Jim Schwartz, inconsciente como en pocas ocasiones, aceptó el reto y pagó la osadía con creces. Creyó que sería un partido de ofensivas y a ello se entregó con fiereza. Pero en Detroit olvidaron que no puedes vencer a estos Saints sin que tu defensa de un paso de valentía. Es imposible, repito, imposible derrotar a los New Orleans si el precio se fija en base a la puntuación que uno sea capaz de anotar y en ese desafío, el engaño de verdad fue el que Peyton planificó sobre la mesa de operaciones. La perfección de los Lions llegó en el primer cuarto: ataques largos, defensas fuertes dejaban a Drew Brees en el banquillo, impotente. Pero cuando el mariscal de los de negro y oro se plantó en el terreno de juego, ya no existió forma humana de detenerle y el partido se convirtió en una exhibición de poderío de tal magnitud que en su último drive incluso renunciaron a seguir anotando.

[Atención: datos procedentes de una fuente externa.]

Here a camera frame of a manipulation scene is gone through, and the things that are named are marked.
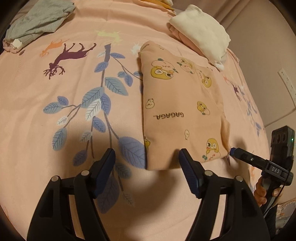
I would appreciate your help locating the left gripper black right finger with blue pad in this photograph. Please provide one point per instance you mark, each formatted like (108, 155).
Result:
(227, 211)

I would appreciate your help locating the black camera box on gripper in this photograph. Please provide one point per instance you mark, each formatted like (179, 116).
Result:
(282, 146)

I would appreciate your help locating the pink cartoon print baby garment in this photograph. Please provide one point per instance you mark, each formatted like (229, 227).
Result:
(182, 109)

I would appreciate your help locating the white folded cloth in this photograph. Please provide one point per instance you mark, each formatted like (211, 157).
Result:
(207, 34)

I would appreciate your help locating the person's right hand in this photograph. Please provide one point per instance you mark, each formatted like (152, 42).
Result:
(260, 193)

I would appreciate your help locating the white wall socket strip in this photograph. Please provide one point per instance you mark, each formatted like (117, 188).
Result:
(288, 84)

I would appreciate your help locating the grey folded garment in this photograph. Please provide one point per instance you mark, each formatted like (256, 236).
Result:
(43, 17)

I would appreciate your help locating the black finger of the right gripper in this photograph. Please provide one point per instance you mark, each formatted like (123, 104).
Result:
(238, 153)

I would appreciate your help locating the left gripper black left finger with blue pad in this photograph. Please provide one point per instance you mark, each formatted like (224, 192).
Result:
(52, 218)

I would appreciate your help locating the pink folded garment under white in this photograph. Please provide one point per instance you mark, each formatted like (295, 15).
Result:
(181, 37)

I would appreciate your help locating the pink curtain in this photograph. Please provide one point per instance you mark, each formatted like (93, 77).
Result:
(223, 11)

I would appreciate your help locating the pink printed duvet cover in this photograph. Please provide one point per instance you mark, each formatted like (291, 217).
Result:
(70, 95)

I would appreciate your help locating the pink garment under grey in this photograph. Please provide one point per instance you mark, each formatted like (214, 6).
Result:
(14, 46)

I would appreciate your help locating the white goose plush toy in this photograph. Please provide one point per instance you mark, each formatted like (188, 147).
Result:
(167, 4)

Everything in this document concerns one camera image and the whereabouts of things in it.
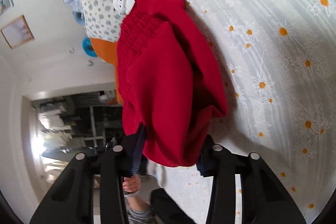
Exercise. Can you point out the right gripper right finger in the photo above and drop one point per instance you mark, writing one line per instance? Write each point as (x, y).
(245, 189)

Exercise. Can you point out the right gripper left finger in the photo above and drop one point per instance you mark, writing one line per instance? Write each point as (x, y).
(70, 198)

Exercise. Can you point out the red polo sweater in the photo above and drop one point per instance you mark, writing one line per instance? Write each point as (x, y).
(169, 81)

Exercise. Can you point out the person left hand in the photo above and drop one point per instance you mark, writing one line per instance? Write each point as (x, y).
(132, 184)

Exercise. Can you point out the floral white pillow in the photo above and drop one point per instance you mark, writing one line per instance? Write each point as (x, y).
(102, 21)

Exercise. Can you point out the white daisy eyelet blanket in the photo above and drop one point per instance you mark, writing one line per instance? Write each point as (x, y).
(278, 64)

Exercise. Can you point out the light blue neck pillow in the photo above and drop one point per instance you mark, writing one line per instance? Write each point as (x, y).
(79, 18)

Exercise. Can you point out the small white plush sheep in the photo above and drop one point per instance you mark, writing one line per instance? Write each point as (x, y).
(123, 6)

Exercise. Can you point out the orange sofa bed frame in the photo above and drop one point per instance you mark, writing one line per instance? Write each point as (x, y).
(105, 50)

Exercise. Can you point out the framed wall picture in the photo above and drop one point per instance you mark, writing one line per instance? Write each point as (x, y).
(17, 32)

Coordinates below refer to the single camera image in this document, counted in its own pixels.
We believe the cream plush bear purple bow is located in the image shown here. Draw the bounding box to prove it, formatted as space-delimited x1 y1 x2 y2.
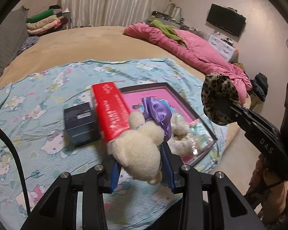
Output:
112 98 172 185

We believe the green wet wipes pack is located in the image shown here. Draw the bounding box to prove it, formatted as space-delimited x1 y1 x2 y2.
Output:
190 120 213 149

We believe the leopard print cloth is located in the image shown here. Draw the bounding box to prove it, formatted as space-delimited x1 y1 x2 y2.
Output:
201 73 240 126

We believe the floral white cloth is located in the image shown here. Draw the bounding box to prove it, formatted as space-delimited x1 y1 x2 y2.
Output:
167 113 197 157

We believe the person's right hand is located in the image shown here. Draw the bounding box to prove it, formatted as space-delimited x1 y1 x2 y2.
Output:
247 154 288 225

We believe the red white tissue pack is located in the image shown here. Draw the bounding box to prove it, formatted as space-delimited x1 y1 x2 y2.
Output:
91 82 130 154

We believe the dark navy small box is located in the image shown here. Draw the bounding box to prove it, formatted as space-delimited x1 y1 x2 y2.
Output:
63 102 101 146

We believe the dark clothes pile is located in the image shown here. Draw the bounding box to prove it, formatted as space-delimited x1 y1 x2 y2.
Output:
251 73 268 102

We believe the pink children's book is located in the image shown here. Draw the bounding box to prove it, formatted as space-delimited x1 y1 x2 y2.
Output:
120 87 199 123

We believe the dark shallow box tray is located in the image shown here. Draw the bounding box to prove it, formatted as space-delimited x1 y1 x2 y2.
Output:
120 83 217 167

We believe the light blue cartoon blanket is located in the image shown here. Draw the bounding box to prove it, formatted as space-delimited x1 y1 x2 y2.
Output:
0 58 228 229

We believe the white drawer cabinet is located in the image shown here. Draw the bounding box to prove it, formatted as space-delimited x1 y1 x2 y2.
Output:
208 34 238 63

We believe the pink quilted duvet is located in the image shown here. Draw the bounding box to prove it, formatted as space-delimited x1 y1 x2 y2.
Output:
124 22 252 104

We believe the green garment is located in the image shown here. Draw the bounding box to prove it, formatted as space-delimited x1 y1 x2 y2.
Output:
149 20 186 47

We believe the stack of folded clothes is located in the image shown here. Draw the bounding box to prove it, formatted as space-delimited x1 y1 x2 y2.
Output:
26 5 70 36

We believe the white striped curtain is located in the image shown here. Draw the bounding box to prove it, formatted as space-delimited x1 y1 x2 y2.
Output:
61 0 154 28

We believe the grey quilted headboard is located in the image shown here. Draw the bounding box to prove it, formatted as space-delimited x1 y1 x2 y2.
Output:
0 7 28 77

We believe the black cable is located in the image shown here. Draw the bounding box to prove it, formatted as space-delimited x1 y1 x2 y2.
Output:
0 120 32 217

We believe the black wall television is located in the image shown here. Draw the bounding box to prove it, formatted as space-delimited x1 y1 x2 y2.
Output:
206 4 246 37

Fue el pecado de la soberbia el que condenó a los Lions. Deberán aprender la lección para la próxima temporada. Cuando uno se enfrenta a los mejores, hay que conocer el terreno que se pisa, no sea que cuando te quieras dar cuenta, te has metido tú mismo en la boca del lobo. En el bando local y a cada jornada, se refuerza la condición de máximos aspirantes al título por parte de los chicos de Brees. Parece imposible hallar ningún equipo que pueda superar en un enfrentamiento directo, espada contra espada, a tal exhibición de talento y pegada. Si yo fuera head coach de cualquier posible rival, empezaría a trabajar con mi defensa porque, a puñetazo limpio, los New Orleans Saints están demasiado cerca de las estrellas.